:: EXERCISE AIM ::
The required result is a copy of each line below in which "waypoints" appears.

:: COLLECTED MATERIAL ::

┄┄┄┄┄┄┄┄┄┄┄┄┄┄┄┄┄┄┄┄

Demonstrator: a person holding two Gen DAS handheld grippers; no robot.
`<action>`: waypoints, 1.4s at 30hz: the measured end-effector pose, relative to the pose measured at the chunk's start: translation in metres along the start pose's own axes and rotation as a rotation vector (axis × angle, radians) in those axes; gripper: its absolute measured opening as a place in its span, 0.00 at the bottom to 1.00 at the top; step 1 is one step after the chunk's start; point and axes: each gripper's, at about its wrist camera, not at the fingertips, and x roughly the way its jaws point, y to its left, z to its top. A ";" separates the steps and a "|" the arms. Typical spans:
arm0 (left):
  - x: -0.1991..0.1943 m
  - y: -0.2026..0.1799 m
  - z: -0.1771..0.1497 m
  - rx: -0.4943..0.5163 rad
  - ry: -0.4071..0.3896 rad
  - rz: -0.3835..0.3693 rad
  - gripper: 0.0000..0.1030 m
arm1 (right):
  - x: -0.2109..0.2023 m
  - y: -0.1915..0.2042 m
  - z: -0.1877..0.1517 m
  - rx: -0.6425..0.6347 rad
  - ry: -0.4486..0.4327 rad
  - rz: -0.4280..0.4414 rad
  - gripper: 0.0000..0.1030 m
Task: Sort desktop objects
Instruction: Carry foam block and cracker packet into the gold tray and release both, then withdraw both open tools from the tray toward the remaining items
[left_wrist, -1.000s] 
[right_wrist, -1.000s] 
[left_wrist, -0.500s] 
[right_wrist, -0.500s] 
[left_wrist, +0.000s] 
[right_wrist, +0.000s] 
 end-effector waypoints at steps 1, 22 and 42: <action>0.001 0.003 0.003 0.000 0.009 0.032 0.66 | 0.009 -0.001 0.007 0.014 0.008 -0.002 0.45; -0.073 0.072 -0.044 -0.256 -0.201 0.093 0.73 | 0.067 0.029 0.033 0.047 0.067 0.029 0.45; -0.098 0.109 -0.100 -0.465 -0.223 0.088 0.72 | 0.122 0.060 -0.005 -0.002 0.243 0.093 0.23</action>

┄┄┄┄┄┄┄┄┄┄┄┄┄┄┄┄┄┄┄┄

:: OUTPUT OF THE TASK ::
`<action>`: waypoints, 1.4s at 30hz: the measured end-effector pose, relative to the pose measured at the chunk's start: translation in metres along the start pose's own axes and rotation as a rotation vector (axis × angle, radians) in those axes; gripper: its absolute measured opening as a place in its span, 0.00 at the bottom to 1.00 at the top; step 1 is one step after the chunk's start; point and axes: each gripper's, at about its wrist camera, not at the fingertips, and x roughly the way its jaws point, y to its left, z to its top. A ";" separates the steps and a "|" the arms. Typical spans:
 end-effector waypoints at steps 1, 22 and 42: <action>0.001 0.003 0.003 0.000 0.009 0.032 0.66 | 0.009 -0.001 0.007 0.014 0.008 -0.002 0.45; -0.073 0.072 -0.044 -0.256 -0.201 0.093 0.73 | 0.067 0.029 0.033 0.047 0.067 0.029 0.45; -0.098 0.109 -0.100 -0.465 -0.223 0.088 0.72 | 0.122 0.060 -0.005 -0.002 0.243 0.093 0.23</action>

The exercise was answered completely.